*AIM OF THE TASK*.
Which of the lines in the listing that follows hold "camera"? Pull each one out.

*DATA RECORDS*.
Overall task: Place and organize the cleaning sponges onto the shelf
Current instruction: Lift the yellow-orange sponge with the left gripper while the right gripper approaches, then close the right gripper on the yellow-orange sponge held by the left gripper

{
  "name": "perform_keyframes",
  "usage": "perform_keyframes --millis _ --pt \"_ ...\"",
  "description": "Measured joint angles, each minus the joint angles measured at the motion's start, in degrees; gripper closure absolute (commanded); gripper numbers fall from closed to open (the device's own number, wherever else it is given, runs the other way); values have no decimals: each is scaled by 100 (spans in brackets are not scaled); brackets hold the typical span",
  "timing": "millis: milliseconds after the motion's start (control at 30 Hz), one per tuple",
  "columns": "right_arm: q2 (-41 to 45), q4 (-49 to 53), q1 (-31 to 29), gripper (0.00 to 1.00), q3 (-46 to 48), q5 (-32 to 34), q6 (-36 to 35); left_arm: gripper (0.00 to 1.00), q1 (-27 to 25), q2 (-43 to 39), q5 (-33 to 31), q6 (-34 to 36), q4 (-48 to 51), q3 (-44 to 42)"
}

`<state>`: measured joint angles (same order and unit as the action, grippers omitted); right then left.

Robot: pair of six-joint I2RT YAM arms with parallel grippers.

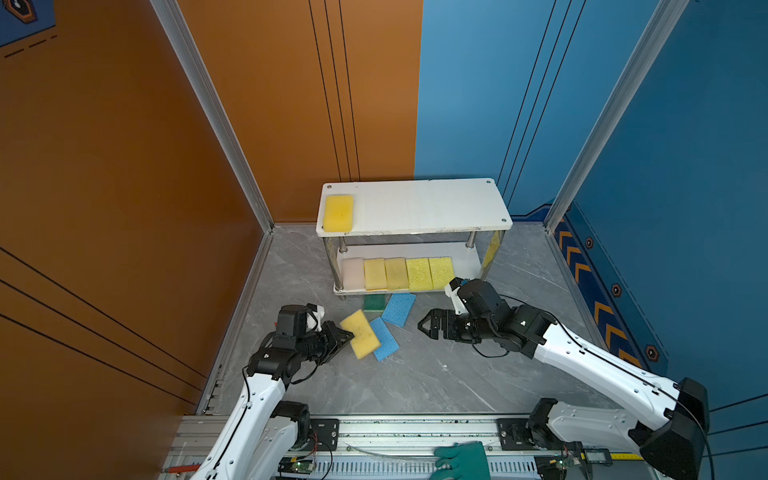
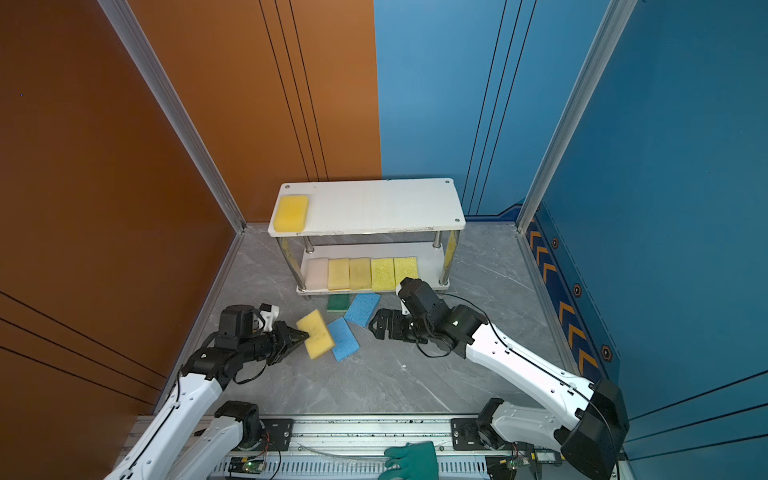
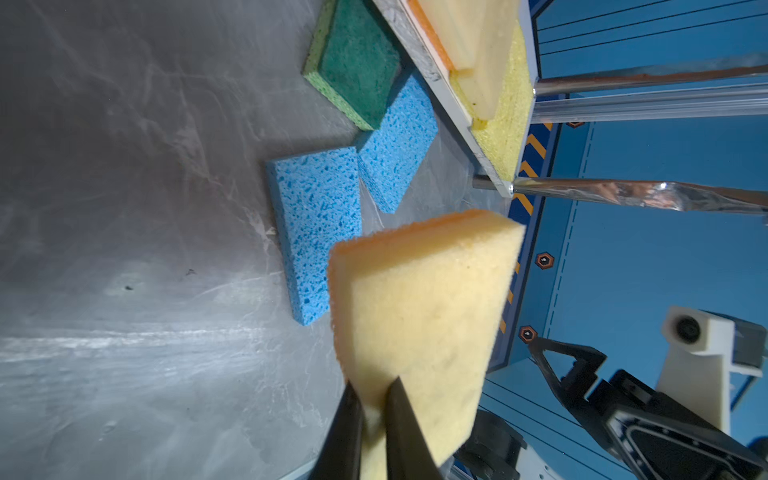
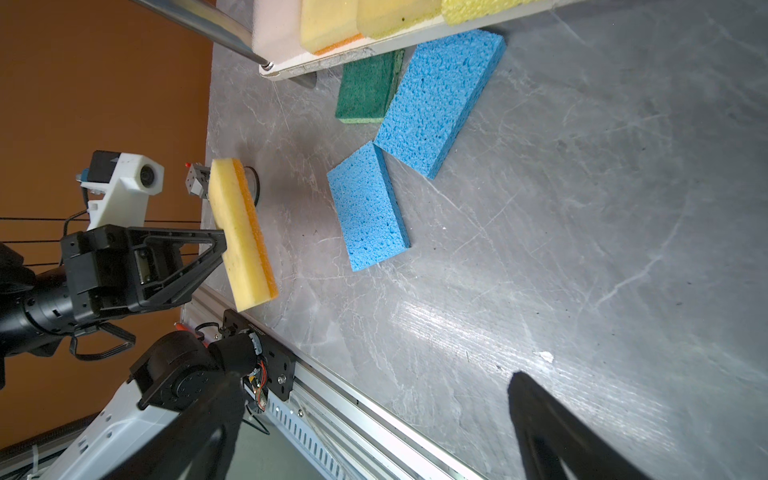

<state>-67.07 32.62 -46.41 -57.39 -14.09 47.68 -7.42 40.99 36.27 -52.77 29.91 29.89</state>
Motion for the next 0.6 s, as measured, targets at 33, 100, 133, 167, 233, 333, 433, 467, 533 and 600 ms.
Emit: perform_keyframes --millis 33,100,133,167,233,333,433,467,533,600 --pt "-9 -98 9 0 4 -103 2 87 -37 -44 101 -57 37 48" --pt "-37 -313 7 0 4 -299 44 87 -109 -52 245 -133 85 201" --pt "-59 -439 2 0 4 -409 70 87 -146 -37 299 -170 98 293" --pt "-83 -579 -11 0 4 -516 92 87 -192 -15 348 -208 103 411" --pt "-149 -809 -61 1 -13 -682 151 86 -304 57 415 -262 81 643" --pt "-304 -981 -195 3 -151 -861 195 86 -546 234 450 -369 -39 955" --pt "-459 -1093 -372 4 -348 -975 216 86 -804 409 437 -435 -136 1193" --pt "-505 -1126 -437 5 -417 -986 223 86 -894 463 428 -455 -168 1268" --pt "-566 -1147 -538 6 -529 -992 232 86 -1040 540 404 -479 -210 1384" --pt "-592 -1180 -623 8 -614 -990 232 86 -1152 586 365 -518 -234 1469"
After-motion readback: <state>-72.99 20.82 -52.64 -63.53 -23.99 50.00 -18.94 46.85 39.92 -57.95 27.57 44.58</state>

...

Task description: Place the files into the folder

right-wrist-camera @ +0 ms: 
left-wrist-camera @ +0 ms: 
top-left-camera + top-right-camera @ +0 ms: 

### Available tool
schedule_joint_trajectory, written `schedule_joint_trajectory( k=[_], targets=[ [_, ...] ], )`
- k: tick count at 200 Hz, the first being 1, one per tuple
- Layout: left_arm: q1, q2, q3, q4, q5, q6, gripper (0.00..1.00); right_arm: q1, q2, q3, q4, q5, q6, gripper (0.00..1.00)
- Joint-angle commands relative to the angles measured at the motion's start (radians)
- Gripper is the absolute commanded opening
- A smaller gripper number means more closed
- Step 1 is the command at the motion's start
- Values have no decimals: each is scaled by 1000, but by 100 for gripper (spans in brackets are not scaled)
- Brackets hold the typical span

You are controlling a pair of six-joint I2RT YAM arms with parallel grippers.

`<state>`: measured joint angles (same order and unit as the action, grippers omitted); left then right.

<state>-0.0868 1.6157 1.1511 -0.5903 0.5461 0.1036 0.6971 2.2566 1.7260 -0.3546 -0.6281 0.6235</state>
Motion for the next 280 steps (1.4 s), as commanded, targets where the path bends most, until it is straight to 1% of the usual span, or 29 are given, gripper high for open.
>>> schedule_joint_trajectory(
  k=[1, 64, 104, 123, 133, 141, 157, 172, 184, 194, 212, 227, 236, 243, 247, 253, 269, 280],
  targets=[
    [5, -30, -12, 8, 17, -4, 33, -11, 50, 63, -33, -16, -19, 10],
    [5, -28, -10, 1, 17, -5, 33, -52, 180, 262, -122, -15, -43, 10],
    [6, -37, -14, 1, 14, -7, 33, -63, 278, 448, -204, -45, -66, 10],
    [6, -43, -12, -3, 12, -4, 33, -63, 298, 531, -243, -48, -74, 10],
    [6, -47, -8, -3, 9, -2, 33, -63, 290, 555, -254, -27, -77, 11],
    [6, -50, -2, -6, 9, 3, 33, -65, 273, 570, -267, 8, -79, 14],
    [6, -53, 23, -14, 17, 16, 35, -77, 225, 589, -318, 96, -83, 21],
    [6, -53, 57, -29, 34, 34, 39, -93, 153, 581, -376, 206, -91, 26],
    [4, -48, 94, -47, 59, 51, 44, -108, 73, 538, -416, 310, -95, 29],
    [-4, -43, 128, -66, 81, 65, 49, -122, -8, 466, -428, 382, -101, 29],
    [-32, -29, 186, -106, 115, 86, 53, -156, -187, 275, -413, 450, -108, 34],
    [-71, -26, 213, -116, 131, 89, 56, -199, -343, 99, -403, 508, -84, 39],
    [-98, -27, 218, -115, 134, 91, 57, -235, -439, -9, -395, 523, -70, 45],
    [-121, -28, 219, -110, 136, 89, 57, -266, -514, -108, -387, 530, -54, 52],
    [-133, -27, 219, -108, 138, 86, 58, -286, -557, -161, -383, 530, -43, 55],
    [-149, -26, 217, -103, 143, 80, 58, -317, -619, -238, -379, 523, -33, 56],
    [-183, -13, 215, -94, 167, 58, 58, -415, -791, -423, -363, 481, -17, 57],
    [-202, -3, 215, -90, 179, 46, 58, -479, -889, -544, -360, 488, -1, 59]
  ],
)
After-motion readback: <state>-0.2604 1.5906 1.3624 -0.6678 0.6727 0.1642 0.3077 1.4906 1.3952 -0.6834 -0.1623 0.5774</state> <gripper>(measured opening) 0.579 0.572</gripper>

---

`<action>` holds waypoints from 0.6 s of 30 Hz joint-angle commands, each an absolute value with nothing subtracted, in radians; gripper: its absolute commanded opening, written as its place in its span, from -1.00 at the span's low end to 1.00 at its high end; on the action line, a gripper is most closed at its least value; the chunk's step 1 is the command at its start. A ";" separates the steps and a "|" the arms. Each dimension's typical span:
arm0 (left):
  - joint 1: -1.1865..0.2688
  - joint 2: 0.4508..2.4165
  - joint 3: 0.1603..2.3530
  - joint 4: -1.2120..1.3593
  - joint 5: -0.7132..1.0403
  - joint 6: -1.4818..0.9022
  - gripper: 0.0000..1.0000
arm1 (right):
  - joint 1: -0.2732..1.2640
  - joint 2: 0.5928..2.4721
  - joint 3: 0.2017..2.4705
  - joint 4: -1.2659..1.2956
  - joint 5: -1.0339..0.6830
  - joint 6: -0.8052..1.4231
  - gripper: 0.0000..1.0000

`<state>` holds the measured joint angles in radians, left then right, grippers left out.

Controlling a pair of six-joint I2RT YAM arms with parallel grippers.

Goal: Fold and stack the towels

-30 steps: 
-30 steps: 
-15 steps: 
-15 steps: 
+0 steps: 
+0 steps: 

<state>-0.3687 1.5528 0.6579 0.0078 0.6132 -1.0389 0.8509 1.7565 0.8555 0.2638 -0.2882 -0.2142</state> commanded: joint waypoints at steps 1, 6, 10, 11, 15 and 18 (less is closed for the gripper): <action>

*ANSWER*.
right-wrist-camera @ +0 ms: 
left-wrist-camera @ +0 ms: 
top-left-camera + top-right-camera @ +0 ms: 

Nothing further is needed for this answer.